TASK DIRECTIONS:
Return the run of lines below that opens with the line containing "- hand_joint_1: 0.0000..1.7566" and closes with the line containing "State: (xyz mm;", keeping each one exact.

Collected data

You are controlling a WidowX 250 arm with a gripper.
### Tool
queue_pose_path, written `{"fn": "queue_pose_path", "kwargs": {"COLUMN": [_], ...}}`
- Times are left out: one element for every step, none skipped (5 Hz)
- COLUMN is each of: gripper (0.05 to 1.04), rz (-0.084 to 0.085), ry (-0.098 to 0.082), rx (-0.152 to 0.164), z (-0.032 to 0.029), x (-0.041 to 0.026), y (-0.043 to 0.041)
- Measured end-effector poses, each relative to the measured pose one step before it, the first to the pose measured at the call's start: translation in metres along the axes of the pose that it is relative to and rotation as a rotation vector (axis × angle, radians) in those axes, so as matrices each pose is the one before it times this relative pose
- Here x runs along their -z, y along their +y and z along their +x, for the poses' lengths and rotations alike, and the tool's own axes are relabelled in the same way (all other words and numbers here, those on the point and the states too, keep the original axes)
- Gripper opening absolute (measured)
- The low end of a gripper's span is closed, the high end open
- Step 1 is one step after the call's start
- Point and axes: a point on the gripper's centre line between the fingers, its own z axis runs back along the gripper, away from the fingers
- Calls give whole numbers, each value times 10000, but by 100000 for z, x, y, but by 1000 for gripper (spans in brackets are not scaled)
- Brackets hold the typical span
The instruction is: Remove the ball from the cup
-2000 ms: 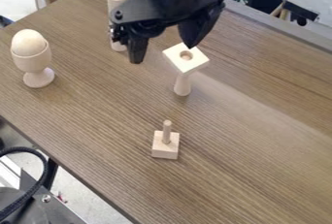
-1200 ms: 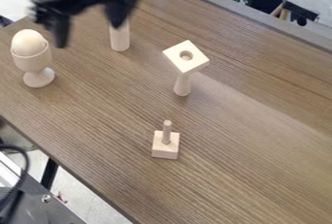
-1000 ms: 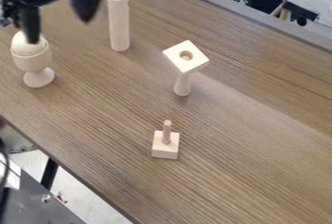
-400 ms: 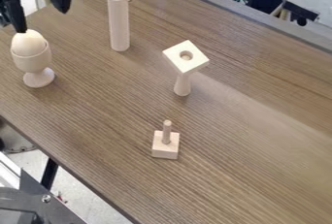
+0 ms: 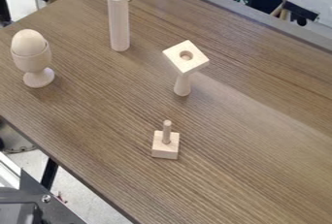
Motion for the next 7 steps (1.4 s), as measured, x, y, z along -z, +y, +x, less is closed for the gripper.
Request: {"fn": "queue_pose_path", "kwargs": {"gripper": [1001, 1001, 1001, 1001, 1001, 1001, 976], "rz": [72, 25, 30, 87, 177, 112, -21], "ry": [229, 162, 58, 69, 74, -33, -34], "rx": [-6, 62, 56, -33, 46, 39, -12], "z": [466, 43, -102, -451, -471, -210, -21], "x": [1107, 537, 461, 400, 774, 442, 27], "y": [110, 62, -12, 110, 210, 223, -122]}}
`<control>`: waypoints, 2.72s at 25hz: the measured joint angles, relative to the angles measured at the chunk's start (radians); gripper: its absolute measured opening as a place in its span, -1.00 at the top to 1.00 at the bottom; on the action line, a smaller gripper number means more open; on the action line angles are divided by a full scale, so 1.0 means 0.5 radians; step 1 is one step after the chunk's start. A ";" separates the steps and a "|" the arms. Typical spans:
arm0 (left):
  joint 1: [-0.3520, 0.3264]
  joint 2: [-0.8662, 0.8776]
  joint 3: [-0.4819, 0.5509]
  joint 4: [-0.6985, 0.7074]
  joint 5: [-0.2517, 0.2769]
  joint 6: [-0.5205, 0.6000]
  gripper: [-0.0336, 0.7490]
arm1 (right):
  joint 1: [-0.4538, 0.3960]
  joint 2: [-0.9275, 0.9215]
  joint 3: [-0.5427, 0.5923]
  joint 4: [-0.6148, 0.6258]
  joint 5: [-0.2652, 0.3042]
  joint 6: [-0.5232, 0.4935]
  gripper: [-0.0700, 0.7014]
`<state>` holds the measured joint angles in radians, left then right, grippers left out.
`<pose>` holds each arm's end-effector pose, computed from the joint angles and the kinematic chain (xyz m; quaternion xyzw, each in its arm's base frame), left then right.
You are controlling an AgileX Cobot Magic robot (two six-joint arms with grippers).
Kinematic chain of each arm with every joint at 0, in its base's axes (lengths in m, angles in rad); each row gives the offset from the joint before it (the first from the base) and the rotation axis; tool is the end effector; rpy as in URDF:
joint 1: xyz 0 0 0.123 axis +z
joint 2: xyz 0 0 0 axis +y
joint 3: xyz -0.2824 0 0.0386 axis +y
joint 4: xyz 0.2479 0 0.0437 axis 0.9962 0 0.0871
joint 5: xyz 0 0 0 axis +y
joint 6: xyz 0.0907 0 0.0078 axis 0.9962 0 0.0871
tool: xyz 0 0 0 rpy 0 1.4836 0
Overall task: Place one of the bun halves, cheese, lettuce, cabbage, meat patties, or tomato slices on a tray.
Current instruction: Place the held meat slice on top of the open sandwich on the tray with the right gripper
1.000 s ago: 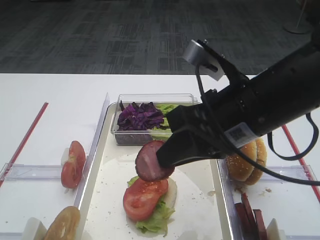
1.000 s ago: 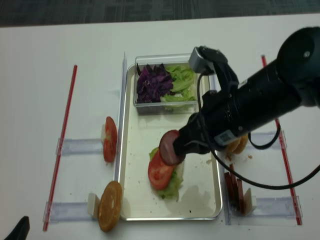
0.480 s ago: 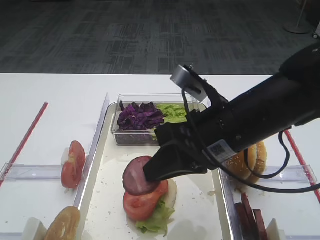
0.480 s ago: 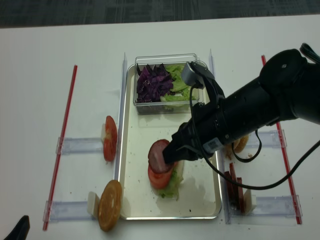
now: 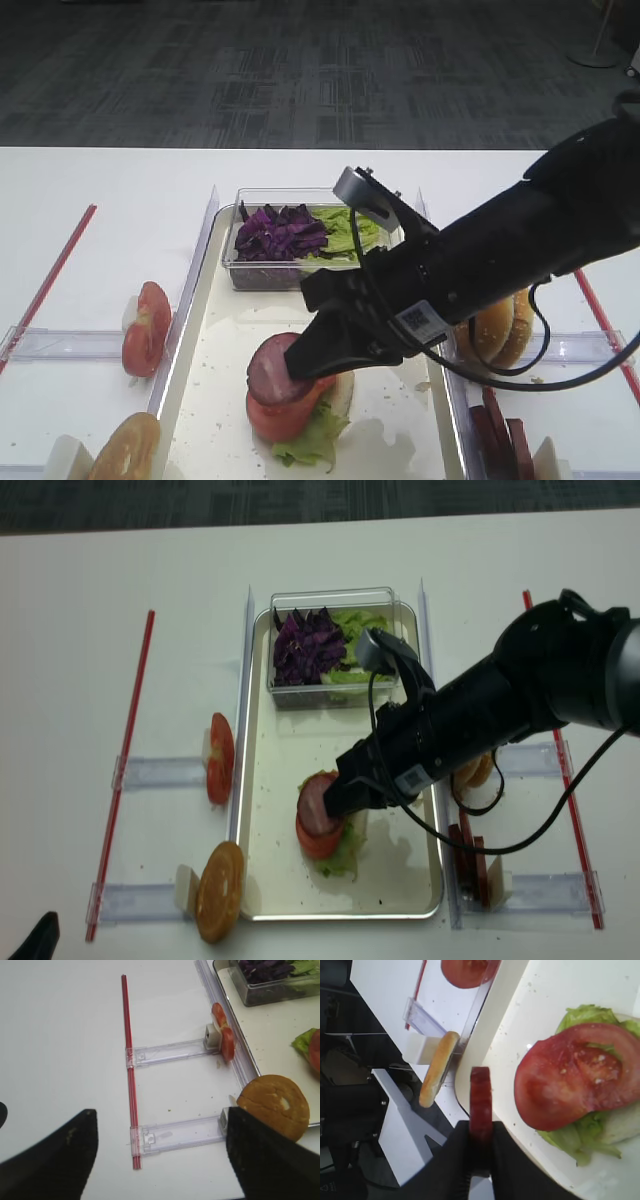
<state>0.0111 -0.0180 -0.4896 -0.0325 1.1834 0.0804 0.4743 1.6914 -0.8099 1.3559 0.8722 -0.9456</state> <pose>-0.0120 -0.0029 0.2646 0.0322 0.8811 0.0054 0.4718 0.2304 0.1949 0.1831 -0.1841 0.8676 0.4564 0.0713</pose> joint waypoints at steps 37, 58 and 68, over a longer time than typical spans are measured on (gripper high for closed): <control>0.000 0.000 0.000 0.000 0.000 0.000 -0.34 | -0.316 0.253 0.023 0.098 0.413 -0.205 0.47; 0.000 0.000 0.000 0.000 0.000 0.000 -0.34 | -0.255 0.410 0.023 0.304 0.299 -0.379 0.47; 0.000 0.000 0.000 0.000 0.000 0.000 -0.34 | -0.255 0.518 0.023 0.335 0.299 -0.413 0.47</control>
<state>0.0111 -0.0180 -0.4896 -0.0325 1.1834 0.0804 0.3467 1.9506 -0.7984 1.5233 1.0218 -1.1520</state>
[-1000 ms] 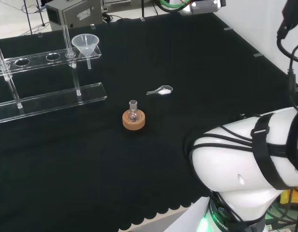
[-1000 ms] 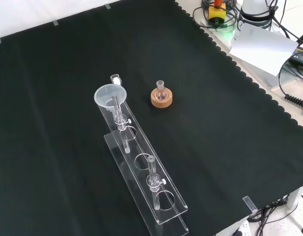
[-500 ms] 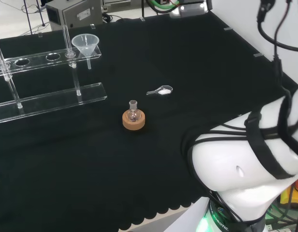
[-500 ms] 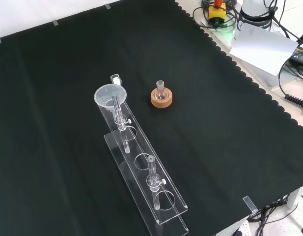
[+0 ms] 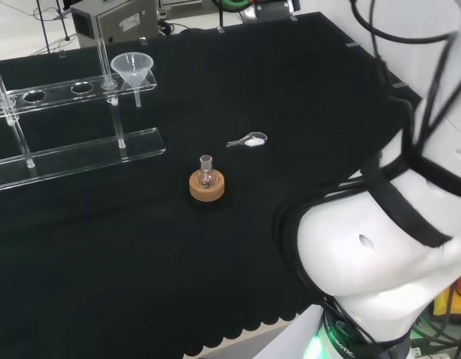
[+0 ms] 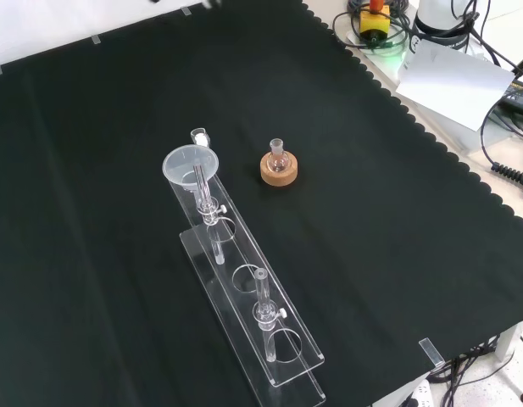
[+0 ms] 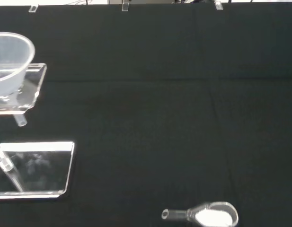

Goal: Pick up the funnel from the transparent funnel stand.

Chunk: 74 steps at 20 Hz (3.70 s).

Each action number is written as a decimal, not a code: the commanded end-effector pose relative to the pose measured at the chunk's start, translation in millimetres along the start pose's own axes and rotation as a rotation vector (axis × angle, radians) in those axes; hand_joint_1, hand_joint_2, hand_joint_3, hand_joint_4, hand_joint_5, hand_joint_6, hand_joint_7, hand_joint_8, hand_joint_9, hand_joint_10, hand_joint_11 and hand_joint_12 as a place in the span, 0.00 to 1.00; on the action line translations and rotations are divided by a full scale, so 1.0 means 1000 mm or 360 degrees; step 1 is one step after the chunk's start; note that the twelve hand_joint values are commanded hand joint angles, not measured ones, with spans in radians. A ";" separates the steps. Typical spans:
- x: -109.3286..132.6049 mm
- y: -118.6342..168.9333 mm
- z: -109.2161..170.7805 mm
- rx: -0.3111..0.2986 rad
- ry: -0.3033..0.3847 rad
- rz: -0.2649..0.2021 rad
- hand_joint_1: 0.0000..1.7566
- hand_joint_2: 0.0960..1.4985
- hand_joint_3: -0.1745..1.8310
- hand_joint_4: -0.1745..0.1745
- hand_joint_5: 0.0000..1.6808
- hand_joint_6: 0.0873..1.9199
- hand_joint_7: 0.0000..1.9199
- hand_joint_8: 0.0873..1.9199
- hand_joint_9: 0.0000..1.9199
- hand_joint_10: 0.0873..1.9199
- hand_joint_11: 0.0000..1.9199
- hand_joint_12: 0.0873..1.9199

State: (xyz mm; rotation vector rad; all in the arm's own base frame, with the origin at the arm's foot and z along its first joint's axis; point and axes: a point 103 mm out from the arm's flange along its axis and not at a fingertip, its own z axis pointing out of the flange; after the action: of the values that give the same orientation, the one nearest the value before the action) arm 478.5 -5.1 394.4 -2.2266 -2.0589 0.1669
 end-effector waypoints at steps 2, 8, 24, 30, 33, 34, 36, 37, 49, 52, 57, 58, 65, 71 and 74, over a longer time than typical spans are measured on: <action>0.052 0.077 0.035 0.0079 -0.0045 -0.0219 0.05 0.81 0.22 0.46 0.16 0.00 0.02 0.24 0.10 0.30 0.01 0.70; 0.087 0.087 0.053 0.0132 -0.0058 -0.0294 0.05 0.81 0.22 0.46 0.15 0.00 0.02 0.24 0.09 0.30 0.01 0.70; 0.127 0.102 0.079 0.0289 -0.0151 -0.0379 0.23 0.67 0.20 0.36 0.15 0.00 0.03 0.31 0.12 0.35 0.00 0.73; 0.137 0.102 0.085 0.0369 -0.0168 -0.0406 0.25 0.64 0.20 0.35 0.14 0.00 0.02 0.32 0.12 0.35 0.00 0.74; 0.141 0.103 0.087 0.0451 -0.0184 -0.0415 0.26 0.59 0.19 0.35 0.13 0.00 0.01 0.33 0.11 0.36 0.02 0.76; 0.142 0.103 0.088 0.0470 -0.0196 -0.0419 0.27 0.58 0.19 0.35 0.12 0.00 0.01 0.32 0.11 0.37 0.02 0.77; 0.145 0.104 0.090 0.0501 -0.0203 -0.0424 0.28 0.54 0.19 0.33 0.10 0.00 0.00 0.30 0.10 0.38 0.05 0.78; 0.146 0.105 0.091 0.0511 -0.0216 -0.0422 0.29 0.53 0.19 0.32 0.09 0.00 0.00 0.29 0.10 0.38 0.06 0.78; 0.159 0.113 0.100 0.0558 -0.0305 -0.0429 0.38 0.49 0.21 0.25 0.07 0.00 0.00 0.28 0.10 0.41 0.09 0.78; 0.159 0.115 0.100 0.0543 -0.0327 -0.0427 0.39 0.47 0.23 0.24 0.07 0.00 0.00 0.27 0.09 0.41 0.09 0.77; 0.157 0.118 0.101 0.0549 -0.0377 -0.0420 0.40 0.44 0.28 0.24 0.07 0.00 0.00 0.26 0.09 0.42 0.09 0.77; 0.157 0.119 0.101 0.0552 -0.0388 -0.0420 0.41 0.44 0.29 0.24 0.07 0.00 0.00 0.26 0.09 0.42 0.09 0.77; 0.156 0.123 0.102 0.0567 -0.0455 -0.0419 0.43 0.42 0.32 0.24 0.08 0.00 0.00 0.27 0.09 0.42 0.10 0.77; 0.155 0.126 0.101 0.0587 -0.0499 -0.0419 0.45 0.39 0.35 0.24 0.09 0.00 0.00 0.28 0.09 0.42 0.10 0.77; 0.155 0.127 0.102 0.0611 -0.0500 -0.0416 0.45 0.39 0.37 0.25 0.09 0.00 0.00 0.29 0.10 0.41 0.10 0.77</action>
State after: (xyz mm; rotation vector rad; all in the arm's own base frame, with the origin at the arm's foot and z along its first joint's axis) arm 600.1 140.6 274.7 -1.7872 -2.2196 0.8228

RESPONSE AREA:
- hand_joint_1: 0.0000..1.7566
- hand_joint_2: 0.0960..1.4985
- hand_joint_3: -0.1745..1.8310
- hand_joint_4: -0.1745..0.1745
- hand_joint_5: 0.0000..1.6808
- hand_joint_6: 0.0873..1.9199
- hand_joint_7: 0.0000..1.9199
- hand_joint_8: 0.0873..1.9199
- hand_joint_9: 0.0000..1.9199
- hand_joint_10: 0.0873..1.9199
- hand_joint_11: 0.0000..1.9199
- hand_joint_12: 0.0873..1.9199

State: (xyz mm; rotation vector rad; all in the arm's own base frame, with the origin at the arm's foot and z along its first joint's axis; point and axes: a point 103 mm out from the arm's flange along its axis and not at a fingertip, its own z axis pointing out of the flange; after the action: of the values that give the same orientation, the one nearest the value before the action) arm 478.5 -5.1 394.4 -2.2266 -2.0589 0.1669

No more output remains.